I am frequently grateful that my injury can put me on more of an equal footing with patients, and for the advantages this brings with it. It helps that I am often literally at eye level to people lying or sitting down. I see other doctors who cannot help but loom over patients in bed. Very tall consultants struggle to shorten their frame by bending, kneeling, and still end up towering over someone. I do not have to worry about this added power dynamic, the physically underlined hierarchy. It can allow for more collaboration, for a real partnership.
But how much power I'm granted now fluctuates dramatically according to the setting I'm in. I can hold a lot of power in the clinic room. I am listened to. But as soon as I take my stethoscope and lanyard off and leave work, I become both hypervisible and utterly ignored. I fluctuate between having a huge amount of responsibility at work, and then leaving and being assumed to have none at all. Writing a person's name down for the last time on their death certificate, then being unable to open the heavy door to leave the office. It is a jarring transition.
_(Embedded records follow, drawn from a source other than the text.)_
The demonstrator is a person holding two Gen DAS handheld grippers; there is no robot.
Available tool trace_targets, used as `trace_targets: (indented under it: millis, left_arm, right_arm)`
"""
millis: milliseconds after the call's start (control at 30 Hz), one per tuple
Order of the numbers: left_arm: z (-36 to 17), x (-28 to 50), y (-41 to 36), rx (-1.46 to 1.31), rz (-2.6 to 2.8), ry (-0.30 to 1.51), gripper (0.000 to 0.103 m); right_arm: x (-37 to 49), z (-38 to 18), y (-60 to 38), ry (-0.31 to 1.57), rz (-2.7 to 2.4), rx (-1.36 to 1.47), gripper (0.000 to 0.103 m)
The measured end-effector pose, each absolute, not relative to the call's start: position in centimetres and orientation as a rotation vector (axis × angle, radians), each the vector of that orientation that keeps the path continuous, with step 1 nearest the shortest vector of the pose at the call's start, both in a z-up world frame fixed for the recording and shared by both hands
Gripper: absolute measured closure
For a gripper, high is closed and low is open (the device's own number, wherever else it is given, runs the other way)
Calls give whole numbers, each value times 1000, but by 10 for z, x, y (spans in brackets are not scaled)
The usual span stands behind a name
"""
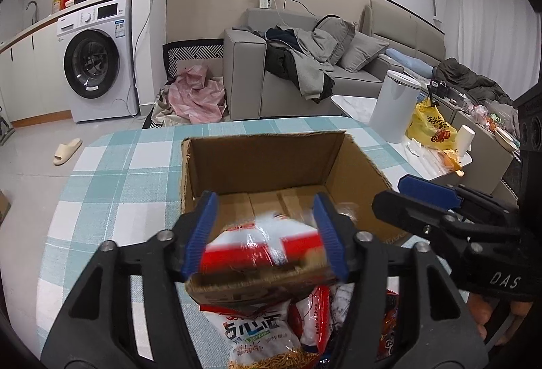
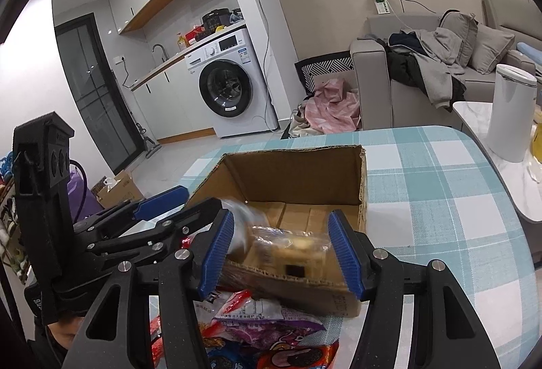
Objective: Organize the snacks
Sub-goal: 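Lower both snacks into the box and open both grippers, then move both open grippers back toward the remaining snack pile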
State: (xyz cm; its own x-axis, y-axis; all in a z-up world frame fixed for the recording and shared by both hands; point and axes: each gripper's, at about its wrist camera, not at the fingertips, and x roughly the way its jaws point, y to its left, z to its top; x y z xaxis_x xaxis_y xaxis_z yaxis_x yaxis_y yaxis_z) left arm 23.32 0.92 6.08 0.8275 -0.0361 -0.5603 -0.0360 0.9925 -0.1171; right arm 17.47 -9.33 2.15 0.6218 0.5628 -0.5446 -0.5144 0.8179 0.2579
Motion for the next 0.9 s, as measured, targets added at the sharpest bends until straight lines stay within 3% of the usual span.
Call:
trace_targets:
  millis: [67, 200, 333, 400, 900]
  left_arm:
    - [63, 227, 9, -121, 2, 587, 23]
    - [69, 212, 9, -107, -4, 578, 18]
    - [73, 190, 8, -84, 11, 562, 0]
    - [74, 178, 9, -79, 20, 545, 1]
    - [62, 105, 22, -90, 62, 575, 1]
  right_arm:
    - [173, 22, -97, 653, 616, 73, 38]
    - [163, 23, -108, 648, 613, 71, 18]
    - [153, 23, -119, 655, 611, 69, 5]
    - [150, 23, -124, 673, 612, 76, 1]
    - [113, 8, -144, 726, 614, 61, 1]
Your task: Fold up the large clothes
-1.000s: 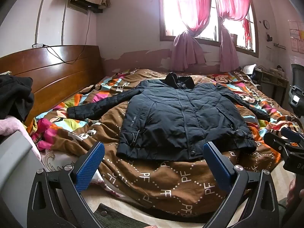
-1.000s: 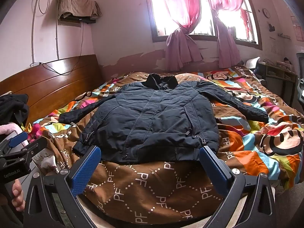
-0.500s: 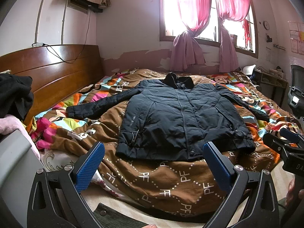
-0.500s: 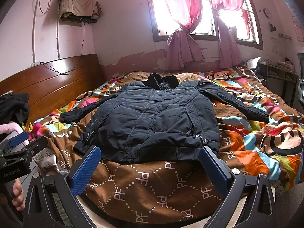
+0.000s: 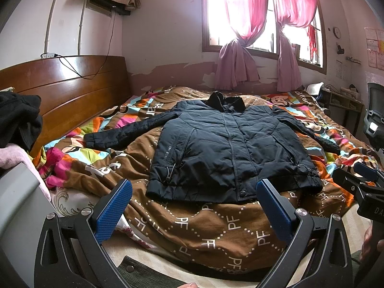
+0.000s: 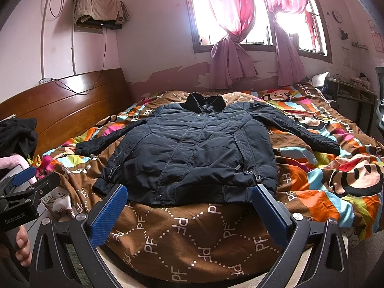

It is almost inevitable that I will have a hospital stay at some point in my life for my spinal cord injury, but other doctors in my cohort, in their mid-20s, would rarely expect hospitalisation or procedures in such a definitive way.
But I realise that I can bridge the gap. I can break down the binary between doctor and patient, I can continue to navigate the messiness of multiple identities, to accept these blurred lines.
All the signs that I don't belong in this field make me even more adamant that I do.